Id.; see also Stephens, 852 F.3d at 1315 (noting that “[t]he excessive-force ‘area is
one in which the result depends very much on the facts of each case’” (quoting
Brousseau v. Haugen, 543 U.S. 194, 201 (2004))). Further, the medical records
show that the amount of force used was minimal. See Stephens, 852 F.3d at 1325
(“The nature and extent of physical injuries sustained by a plaintiff are relevant in
determining whether the amount and type of force used by the arresting officer
were excessive.”). While K.S. had some neck pain and was given a foam neck
brace, she had no external bruising, she had no problems breathing, and an x-ray of
her neck was normal.
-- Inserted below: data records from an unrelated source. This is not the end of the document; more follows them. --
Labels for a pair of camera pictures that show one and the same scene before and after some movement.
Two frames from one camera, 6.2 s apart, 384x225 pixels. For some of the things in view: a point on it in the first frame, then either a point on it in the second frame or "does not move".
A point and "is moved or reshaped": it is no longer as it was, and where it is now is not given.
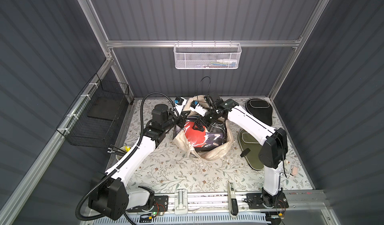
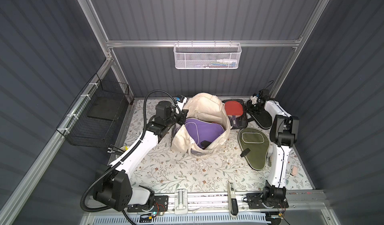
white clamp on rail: [181, 201] does not move
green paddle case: [250, 146] does not move
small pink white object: [294, 170] does not move
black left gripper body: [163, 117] does not move
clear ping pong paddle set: [215, 135] is moved or reshaped
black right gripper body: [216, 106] -> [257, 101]
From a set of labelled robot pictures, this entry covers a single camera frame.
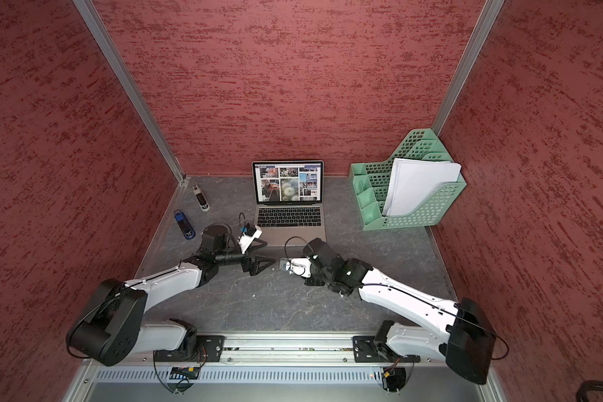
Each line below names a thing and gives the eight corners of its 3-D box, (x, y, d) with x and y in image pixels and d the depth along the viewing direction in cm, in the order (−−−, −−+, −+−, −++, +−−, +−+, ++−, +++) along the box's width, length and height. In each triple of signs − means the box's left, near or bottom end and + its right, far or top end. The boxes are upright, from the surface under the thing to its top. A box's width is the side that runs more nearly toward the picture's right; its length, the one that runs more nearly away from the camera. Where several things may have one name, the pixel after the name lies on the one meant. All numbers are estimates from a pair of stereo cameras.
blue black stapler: (187, 242, 101) (183, 237, 98) (174, 217, 108) (171, 212, 105) (197, 236, 102) (194, 231, 99) (184, 213, 110) (180, 207, 107)
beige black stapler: (203, 213, 109) (200, 206, 106) (193, 192, 117) (190, 186, 114) (211, 209, 111) (208, 203, 107) (201, 189, 119) (198, 182, 115)
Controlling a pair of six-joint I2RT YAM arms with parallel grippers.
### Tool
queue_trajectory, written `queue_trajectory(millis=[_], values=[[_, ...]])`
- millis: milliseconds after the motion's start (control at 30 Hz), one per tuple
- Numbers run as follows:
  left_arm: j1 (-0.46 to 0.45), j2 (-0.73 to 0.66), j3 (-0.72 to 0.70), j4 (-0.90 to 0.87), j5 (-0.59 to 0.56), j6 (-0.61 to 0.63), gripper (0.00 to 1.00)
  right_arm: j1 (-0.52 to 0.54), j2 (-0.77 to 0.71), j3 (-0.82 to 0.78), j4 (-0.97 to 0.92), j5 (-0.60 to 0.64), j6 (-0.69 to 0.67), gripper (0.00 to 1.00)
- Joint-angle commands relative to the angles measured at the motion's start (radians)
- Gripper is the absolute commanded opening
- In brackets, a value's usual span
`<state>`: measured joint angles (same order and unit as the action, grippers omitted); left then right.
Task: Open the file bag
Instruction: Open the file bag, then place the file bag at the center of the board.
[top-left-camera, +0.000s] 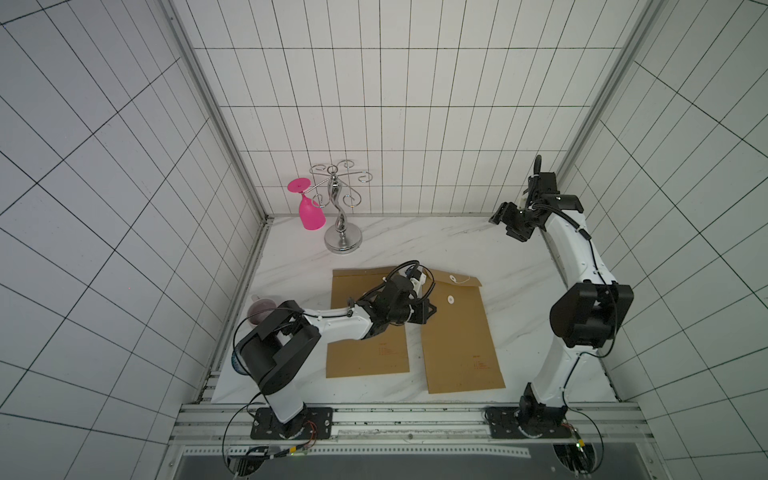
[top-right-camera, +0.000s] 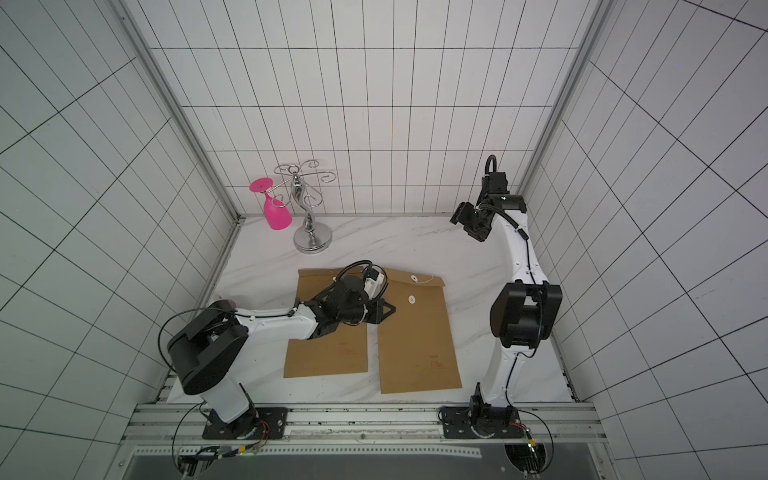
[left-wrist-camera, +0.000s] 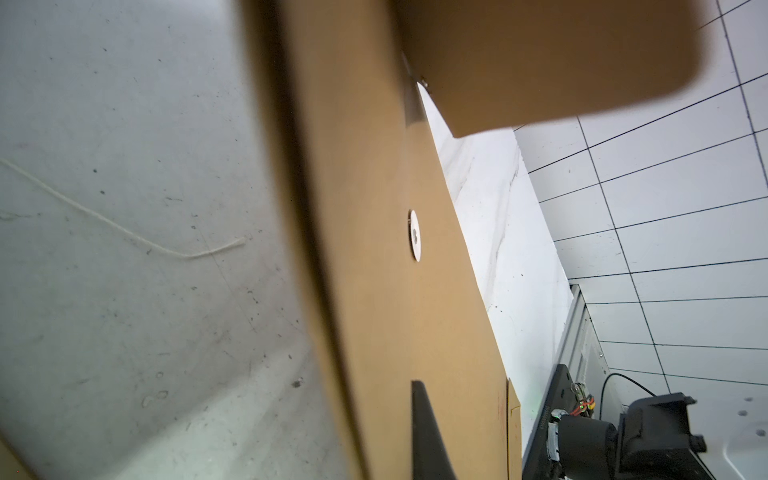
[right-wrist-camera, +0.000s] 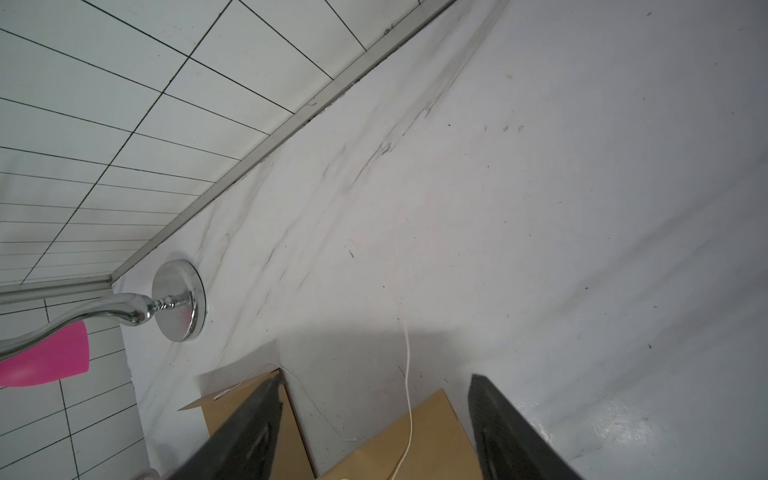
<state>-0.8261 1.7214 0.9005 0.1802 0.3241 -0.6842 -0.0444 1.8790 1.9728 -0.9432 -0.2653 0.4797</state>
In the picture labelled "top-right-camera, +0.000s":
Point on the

Accordingly, we conclude that Deputy Jefferson’s conduct
was not “so far beyond the hazy border between excessive and acceptable force
that [Deputy Jefferson] had to know [she] was violating the Constitution[.]”
Priester, 208 F.3d at 926 (quoting Smith, 127 F.3d at 1419).
B. Malicious Prosecution
We have recognized “malicious prosecution as a violation of the Fourth
Amendment and a viable constitutional tort cognizable under § 1983.” Wood v.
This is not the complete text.